**WHAT IS BEING ASKED:** When you reach the line holding "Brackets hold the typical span", please begin to restate the lines word for word and continue through the last one in the material, excluding pictures.

**SUPPLIED INFORMATION:**

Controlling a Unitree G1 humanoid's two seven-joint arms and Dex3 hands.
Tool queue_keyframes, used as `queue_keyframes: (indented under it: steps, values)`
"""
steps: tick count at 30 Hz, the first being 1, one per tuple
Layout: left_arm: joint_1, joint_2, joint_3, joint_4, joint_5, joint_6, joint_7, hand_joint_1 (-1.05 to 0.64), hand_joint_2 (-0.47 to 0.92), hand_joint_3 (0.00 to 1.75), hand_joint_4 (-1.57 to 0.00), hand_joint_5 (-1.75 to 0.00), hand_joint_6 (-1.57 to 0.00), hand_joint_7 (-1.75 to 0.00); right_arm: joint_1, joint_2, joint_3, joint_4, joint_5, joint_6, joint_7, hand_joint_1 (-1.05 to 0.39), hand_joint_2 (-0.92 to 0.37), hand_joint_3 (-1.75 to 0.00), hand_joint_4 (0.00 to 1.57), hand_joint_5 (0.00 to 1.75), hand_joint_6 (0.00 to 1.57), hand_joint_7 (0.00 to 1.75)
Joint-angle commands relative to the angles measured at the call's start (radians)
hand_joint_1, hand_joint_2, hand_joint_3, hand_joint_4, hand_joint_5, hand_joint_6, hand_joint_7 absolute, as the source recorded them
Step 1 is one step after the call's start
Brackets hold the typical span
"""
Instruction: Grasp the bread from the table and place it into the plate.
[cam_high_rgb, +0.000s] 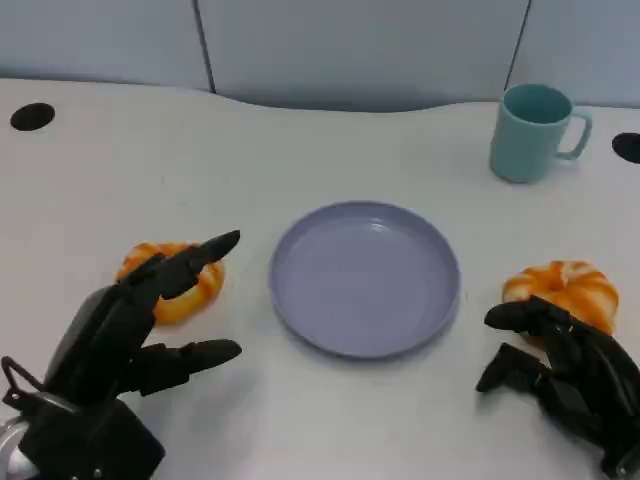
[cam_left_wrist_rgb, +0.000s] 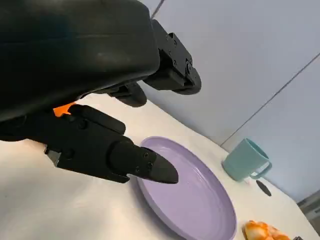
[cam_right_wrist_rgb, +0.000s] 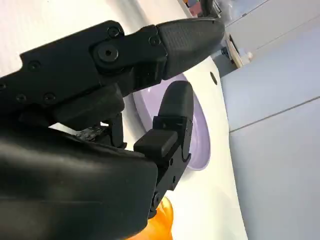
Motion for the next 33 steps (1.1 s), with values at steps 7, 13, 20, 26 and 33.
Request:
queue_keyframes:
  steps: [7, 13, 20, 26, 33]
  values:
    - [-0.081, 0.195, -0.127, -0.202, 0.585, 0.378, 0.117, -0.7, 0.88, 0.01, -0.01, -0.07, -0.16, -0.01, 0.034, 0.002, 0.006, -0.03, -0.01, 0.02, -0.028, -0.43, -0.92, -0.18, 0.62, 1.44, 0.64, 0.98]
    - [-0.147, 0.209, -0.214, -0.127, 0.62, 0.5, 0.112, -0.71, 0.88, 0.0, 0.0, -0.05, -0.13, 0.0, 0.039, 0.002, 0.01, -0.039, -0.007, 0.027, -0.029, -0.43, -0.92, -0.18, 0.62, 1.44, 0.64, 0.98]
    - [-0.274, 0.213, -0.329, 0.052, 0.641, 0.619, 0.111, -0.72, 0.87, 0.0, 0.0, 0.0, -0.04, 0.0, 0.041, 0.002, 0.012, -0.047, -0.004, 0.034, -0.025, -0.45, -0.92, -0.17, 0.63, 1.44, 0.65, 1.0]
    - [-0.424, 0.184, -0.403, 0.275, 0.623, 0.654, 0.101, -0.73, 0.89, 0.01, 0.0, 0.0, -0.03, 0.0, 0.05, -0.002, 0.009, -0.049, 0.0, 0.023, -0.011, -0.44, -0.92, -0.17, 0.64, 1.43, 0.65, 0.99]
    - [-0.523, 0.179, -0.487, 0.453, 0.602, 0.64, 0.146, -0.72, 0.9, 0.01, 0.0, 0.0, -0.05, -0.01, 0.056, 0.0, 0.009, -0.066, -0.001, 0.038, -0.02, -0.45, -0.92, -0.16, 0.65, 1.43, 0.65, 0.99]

**FINISHED TASK:**
Brackets hold the typical span
"""
Instruction: Grasp the bread from the table and place it into the plate.
[cam_high_rgb, +0.000s] 
[cam_left_wrist_rgb, +0.000s] 
[cam_right_wrist_rgb, +0.000s] 
Motion for the next 33 steps (1.1 s), with values at steps 7, 13, 20, 26 and 33.
Request:
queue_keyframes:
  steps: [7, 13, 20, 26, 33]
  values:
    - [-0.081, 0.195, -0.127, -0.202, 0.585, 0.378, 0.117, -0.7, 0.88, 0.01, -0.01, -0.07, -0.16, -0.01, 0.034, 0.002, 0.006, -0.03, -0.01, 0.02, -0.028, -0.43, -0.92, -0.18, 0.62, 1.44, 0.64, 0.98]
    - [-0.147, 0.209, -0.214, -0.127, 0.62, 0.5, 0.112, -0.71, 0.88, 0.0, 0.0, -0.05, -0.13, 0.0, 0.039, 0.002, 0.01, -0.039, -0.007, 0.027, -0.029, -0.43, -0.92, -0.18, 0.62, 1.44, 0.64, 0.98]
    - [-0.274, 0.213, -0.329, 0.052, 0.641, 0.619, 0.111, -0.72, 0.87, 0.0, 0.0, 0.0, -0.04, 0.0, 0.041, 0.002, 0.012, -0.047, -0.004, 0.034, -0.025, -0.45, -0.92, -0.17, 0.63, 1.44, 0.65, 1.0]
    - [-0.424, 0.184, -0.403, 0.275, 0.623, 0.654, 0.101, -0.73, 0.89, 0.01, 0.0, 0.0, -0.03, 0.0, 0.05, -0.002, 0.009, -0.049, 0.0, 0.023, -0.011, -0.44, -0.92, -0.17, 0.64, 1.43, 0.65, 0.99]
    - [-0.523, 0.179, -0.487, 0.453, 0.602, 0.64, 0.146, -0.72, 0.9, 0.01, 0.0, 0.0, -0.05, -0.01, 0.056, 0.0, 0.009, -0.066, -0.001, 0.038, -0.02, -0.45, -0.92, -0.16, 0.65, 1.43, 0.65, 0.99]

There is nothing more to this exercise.